TASK STATEMENT: When you copy the material below, keep every line exact and drop the pictures.

DATASET EXCERPT:
▼

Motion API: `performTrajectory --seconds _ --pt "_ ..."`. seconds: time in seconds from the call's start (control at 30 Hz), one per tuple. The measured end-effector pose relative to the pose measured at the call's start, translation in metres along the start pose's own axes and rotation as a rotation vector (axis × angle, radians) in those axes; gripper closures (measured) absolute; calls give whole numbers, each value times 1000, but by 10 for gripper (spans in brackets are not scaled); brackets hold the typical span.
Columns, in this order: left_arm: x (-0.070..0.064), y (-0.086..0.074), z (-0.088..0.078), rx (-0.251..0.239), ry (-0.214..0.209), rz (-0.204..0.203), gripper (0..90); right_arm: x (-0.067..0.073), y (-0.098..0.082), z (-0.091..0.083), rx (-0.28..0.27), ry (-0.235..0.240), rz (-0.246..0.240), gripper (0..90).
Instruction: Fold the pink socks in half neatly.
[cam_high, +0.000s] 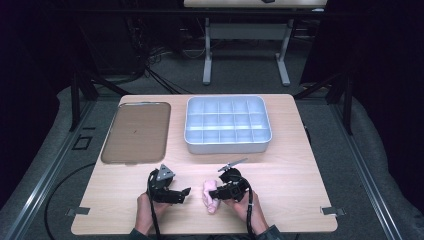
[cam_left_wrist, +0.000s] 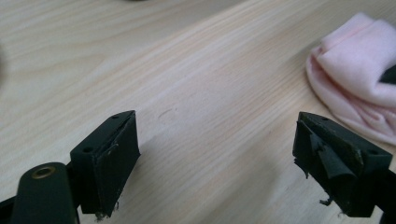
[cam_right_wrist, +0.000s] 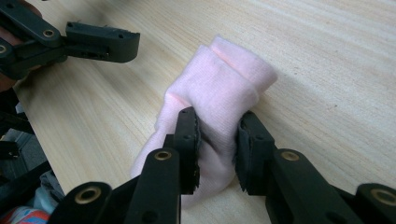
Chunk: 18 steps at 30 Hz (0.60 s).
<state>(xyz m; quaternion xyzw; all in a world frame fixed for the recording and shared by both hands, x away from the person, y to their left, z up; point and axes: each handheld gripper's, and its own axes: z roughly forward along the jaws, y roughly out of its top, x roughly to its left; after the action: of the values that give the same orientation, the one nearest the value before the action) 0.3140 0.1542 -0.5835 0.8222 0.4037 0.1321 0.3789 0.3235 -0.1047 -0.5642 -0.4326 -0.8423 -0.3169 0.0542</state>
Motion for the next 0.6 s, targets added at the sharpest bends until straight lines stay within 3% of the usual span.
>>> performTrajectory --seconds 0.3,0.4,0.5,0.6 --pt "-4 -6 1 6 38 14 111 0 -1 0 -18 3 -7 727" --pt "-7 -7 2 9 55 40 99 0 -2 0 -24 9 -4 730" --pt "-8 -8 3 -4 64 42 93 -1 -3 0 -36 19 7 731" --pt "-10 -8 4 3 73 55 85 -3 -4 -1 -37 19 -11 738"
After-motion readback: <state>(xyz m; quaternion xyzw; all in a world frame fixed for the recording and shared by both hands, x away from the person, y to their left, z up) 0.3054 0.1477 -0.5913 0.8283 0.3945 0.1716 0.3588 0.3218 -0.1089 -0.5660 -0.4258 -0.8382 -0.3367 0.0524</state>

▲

RESPONSE BELOW:
Motion API: `performTrajectory --seconds _ --pt "_ ..."`. seconds: time in seconds from the call's start (control at 30 Hz), one per tuple. The measured end-effector pose relative to the pose measured at the call's start, translation in metres along the start pose's own axes and rotation as a rotation vector (axis × angle, radians) in those axes; gripper closures (measured) absolute; calls give whole numbers, each value times 1000, but by 10 for gripper (spans in brackets are not scaled); brackets hold the typical span.
Columns, in this order: left_arm: x (-0.070..0.064), y (-0.086..0.074), z (-0.088..0.078), rx (-0.251..0.239), ry (-0.214..0.209), rz (-0.204..0.203), gripper (0..90); right_arm: x (-0.067..0.073), y (-0.098..0.082), z (-0.091..0.083), rx (-0.28..0.27), ry (-0.235..0.240), rz (-0.246..0.240), gripper (0..90).
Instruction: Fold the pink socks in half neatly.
[cam_high, +0.000s] 
[cam_left_wrist, +0.000s] 
[cam_right_wrist, +0.000s] 
Chunk: 18 steps at 30 Hz (0.60 s).
<state>(xyz m; quaternion xyzw; all in a world frame fixed for the recording and shared by both hands, x away from the person, y to their left, z up; point and axes: each handheld gripper's, and its own axes: z roughly forward along the jaws, y roughly out of its top, x roughly to its left; after the action: of the values that give the same orientation, the one nearest the value before the action) 0.3140 0.1542 -0.5835 0.8222 0.4037 0.1321 0.3789 0.3235 -0.1047 -0.5642 -0.4326 -0.8423 -0.3169 0.0542</state>
Motion for the next 0.6 s, targets added at the sharpest bends until straight lines stay within 3% of the usual span.
>>> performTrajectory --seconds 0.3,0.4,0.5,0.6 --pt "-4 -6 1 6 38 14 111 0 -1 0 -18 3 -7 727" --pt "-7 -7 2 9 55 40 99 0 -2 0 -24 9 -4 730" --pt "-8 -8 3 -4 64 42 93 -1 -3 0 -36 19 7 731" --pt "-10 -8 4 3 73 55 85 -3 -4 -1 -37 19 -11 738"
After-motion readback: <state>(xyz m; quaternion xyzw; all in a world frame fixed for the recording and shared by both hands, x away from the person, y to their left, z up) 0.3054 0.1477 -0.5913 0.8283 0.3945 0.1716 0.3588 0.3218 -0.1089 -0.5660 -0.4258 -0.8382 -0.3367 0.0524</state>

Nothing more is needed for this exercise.